第77ターン エド主水のちょっとエッチな荒業
不慮の事故から身体の自由を失った高校生、日乃本純は格闘ゲームのプロを目指して立ち上がる。涙と感動の格ゲー根性物語。
「やった!スゲェぞ、クー子!」
純が思わず声を上げる!花崎もマーベェラスと後に続く。マスター夢原もグッと小さくガッツポーズ。
チャンリーの秘技「荒熊倒」でエド主水を転倒させたクー子。続け様に同じ技を繰り出す。打撃戦から投げ技中心の組立にシフトした格好だ。
荒熊倒を連発された河内が操る相撲レスラー、エド主水。その体力ゲージは半減し、初めてこの技を喰らったのか、プレイヤーの狼狽がキャラクターの動きから透けて見える。どうも挙動不審なのだ。
「ん〜もぉ〜面倒さいなぁ〜」
怠惰を絵に描いたようなフォルムの河内。まさにカウチポテト族のベテランといった風情だが、ジッサイ格ゲーが好きなのかどうかも分からない。
とにかく面倒だと言っては突っ張りを連発する、だらしないスタイルの河内。どうやら技を競うより、相手を一方的にブッ潰すことにだけ快楽を見出すタイプなのかも知れない。
「ちょっと新井!こっちが苦戦してるの?」
花崎蘭子が苛立ち始める。この闘いには自分の将来がかかっている、さえない兄から花崎の家督を奪うのだ。
眉間に怒りが溜まった蘭子の形相に、親衛隊長の新井は畏まってシドロモドロの弁明をする。
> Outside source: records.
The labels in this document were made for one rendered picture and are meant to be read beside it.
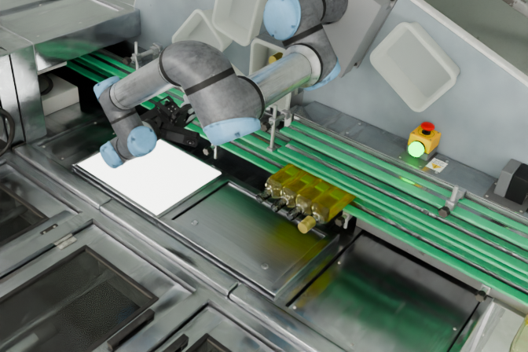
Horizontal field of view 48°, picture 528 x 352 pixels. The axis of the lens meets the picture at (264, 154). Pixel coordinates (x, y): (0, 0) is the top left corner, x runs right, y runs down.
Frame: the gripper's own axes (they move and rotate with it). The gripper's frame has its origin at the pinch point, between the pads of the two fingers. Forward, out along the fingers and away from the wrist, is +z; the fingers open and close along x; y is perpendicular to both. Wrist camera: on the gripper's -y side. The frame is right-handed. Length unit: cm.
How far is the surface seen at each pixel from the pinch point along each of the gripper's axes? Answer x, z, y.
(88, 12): 28, 15, 77
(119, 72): 37, 10, 52
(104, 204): 33.3, -32.4, 6.8
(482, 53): -40, 44, -54
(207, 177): 33.9, 1.0, -6.3
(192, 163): 37.3, 3.0, 2.9
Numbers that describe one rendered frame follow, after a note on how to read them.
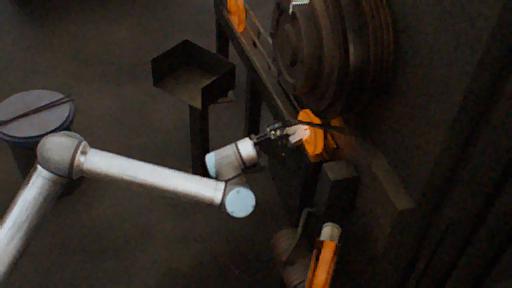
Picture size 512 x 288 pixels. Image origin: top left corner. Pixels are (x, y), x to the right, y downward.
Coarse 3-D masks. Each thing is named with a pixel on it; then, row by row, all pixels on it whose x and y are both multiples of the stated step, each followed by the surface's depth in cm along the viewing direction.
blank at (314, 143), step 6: (300, 114) 182; (306, 114) 177; (312, 114) 176; (306, 120) 178; (312, 120) 175; (318, 120) 175; (312, 132) 175; (318, 132) 174; (306, 138) 184; (312, 138) 176; (318, 138) 175; (306, 144) 183; (312, 144) 177; (318, 144) 176; (312, 150) 178; (318, 150) 178
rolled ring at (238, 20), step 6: (228, 0) 246; (234, 0) 235; (240, 0) 234; (228, 6) 248; (234, 6) 247; (240, 6) 233; (234, 12) 248; (240, 12) 234; (234, 18) 248; (240, 18) 235; (234, 24) 245; (240, 24) 237; (240, 30) 241
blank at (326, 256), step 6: (324, 246) 143; (330, 246) 144; (324, 252) 142; (330, 252) 142; (324, 258) 141; (330, 258) 141; (318, 264) 140; (324, 264) 140; (330, 264) 140; (318, 270) 140; (324, 270) 140; (318, 276) 140; (324, 276) 139; (318, 282) 140; (324, 282) 140
「今プレイしている河内は素質は申し分ないのですが、まだ経験値が、、」
「何よ、素人ってこと?!」
「いや、勿論オーディションを勝ち抜いたプレイヤーです、ハイ!」
口が裂けても参加者が五人だったとは言えない。名門校サンシャイン学院にも格ゲーヲタクはいるだろうと楽観的に人選に着手したが、募集期間の短さがたたって定員割れのオーディションとなっていたのだ。
「オイッ、ランラン!どうしちまったのだ、お前んとこの相撲取りは?」
純の嫌味にチッと舌打ちして、蘭子がディレクターチェアからメガホン片手に河内を叱責する。
「シッカリしなさい、お相撲取り!アンタも何か別の技をやってみなさいよ!」
「ん〜もぉ〜面倒さいなぁ〜」
と言うと、河内は当てずっぽうにL1を押すと、偶然にも最適なタイミングでクー子・チャンリーの投げ技と被った。
打撃系のチャンリーと組技系のエド主水。バトツーは投げ合いとなれば当然、エド主水が有利となる設計。
マズイ!夢原が思わず唸った刹那、なんとエド主水がチャンリーを捕らえるとサバ折りの格好で可憐な拳法美人を抱き、そして締め上げる。
そのアクションがヘンタイ的ですっかり気に入ってしまった様子のカウチポテトの族長、河内。
「ムフ、コイツぁイイ〜」
つづく
人物紹介
・日乃本 純 ひのもと じゅん
本作の主人公。元は少林寺拳法に汗を流す高校二年生。事故で障がいを負い格ゲーでリハビリ中。バト2では日本人空手家リョウを使う。一人称は俺っち。
・クー子 くーこ
純の真ダチ。児童クラブ時代からの付き合い。ハイカラな東京言葉を使うが、実は関西出身。
・音々 ねね
純の姉。両親を早く亡くした純の母親代わり。苦学して一家を支える博識。何か秘密を抱えているようだ。
・花崎 誇 はなさき ほこる
医療法人花崎会の跡取り。純のライバルで格ゲー仲間。アメリカンな空手家ゲンを使う。一人称はミー。
・夢原 省吾 ゆめはら しょうご
伝説のプロゲーマー。落ちぶれ飲んだくれに。純と花崎の指導者としてゲーム界に復帰。音々とは因縁が、、
・花崎蘭子 はなさき らんこ
花崎の妹。兄を侮る高慢な女子高生。自分こそが花崎家の跡取りに相応しいと思っているようだ。一人称はアタクシ。
・蛭田恭介 ひるた きょうすけ
元蘭子の親衛隊長。今はニヒリストを気取り文学と格ゲーに耽る。一人称は小生。
・Drケーシー花崎 ドクターケーシーはなさき
医療法人花崎会の理事長にして、花崎兄妹の父。純に格ゲーによるリハビリを指導中。
・事務長 じむちょう
医療法人花崎会の事務方トップにして、花崎家の執事。
・ロードバトラー2
人気の格闘ゲーム。略称バトツー。リョウ、ゲン、ダル・シン、ハシミコフ、チャンリー、ゲイルなど多彩な格闘家が集う。某有名格闘ゲームとは無関係。